Generative AI performance is significantly improved by adding new accelerated Ops to OpenCLML. We now have additional BYOC compilation passed that can offload these new ops. Prefill performance of all Gen Ai models has been improved by 2X with this enhancement. This acceleration is available from OpenCLML extension 5 or above.
We are going to support Vulkan backend in parallel to OpenCL going forward. Thanks to TVM’s target independent lowering which allows reuse of > 90% of optimizations across both backend leaving only codegen and few runtime enhancements which are one time effort. This path additionally enables Vulkan specific acceleration like op-operative matmul to deliver performance close to OpenCLML extension driven acceleration with in pure open-source specification way.

Additionally, we will be sharing some performance numbers, various resources available for above solutions for the audience.

View Slides | Video Recording

17:00-17:30 – INVITED PRESENTATION

15 years of PoCL: Past Lessons, Present Reality, Future Directions

Pekka Jääskeläinen, Tampere University

show / hide abstract

More than fifteen years have passed since the first public release of the Portable Computing Language (PoCL) source code—an occasion that highlights how time truly flies. In this talk, Pekka reflects on the key lessons learned from stewarding a long lived open source project largely within a university environment. He will present an overview of PoCL’s current capabilities and maturity, discuss its evolving feature set, and offer a preview of several ongoing research and development efforts in his group that are expected to appear in the PoCL repository in the near future.

View Slides | Video Recording

17:30 | Close

Thursday 7 May

08:30 | Welcome Tea and Coffee

09:00-09:30 – INVITED PRESENTATION

SYCL: An Update from the Khronos Working Group, SYCL

Thomas Applencourt, Argonne National Laboratory

View Slides | Video Recording

09:30-10:00

ProtoSYCL: A Sample Implementation of a SYCL Compiler for Conformance Test Suite Development

Michael Aziz, Intel. Yvan Labiche, Carleton University

show / hide abstract

The SYCL Conformance Test Suite (CTS) is critical for ensuring an implementation conforms to the specification. However, verifying its correctness and completeness is limited by the time it takes for production-grade SYCL implementations to implement new features: defects and coverage gaps may go undetected until an implementation supporting the new features becomes available. Detecting specification and testing defects early is preferred, as that is when they are easier to resolve. To address this, we introduce ProtoSYCL, a sample implementation of a SYCL compiler designed specifically for test suite development. ProtoSYCL is a single-source single compiler pass (SSCP) implementation of the SYCL 2020 specification that prioritizes conformance over performance. ProtoSYCL curently passes 68 of the 72 CTS test categories and has already led to the discovery of several defects therein. Furthermore, we show that the coverage achieved by subsets of the CTS on ProtoSYCL correlates with that achieved by those subsets on existing production-grade SYCL implementations. These results indicate that ProtoSYCL can serve as an effective proxy for finding defects and identifying coverage gaps in the CTS.

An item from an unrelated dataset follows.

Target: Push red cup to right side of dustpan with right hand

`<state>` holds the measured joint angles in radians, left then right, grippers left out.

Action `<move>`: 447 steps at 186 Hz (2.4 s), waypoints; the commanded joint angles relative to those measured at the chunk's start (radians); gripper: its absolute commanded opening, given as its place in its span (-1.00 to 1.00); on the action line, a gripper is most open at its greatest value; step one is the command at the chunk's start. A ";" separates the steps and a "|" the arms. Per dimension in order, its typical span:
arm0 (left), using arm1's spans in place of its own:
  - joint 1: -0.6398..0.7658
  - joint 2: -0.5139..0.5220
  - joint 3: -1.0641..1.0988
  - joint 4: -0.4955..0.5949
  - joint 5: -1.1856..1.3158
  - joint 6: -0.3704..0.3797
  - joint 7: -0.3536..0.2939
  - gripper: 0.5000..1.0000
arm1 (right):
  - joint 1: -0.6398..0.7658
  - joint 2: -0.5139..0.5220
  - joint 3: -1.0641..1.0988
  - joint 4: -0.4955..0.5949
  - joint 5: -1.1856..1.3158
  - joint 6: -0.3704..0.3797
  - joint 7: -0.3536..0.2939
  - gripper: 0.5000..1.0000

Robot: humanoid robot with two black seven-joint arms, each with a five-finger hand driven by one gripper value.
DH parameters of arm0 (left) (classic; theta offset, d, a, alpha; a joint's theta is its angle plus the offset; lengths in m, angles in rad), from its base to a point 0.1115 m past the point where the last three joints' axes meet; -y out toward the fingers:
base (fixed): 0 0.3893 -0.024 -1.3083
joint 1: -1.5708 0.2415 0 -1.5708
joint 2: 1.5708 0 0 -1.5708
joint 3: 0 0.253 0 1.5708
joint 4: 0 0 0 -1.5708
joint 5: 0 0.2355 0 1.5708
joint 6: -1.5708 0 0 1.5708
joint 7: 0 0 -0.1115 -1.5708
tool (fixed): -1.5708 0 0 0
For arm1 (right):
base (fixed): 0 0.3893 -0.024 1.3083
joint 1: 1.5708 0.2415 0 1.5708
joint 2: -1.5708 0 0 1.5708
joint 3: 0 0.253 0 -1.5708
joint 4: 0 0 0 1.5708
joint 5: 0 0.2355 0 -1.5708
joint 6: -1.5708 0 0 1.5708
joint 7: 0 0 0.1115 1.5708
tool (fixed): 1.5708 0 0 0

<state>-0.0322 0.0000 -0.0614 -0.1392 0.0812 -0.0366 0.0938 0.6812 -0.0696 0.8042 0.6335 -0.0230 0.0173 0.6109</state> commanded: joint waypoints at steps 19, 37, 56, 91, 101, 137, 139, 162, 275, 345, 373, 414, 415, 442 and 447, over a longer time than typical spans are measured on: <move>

View Slides | Video Recording

10:00-10:30

SYrtos: Extending SYCL for Real-Time Programming

Biagio Cosenza & Giovanni De Pierro, University of Salerno. Federico Terraneo, Daniele Cattaneo & Giovanni Agosta, Politecnico di Milano

show / hide abstract

In real-time programming, it is important to distinguish between events that require high responsiveness and those with fewer restrictions. This work introduces SYrtos, an extension to the SYCL standard that supports real-time applications. SYrtos enhances the SYCL execution model by adding the capability to specify priorities for queues and kernels. This feature, coupled with the ability to perform task preemption, allows different applications to be co-scheduled on the same hardware device while meeting real-time guarantees.
The SYrtos specification is designed for implementation on a variety of hardware and software platforms, ranging from microcontrollers with dedicated real-time operating systems to more powerful Linux-based systems. This enables true application portability across the entire embedded computing spectrum. This short paper presents a proof-of-concept implementation of the SYrtos interface on top of the Linux POSIX API, as well as preliminary experimental results on an Intel CPU.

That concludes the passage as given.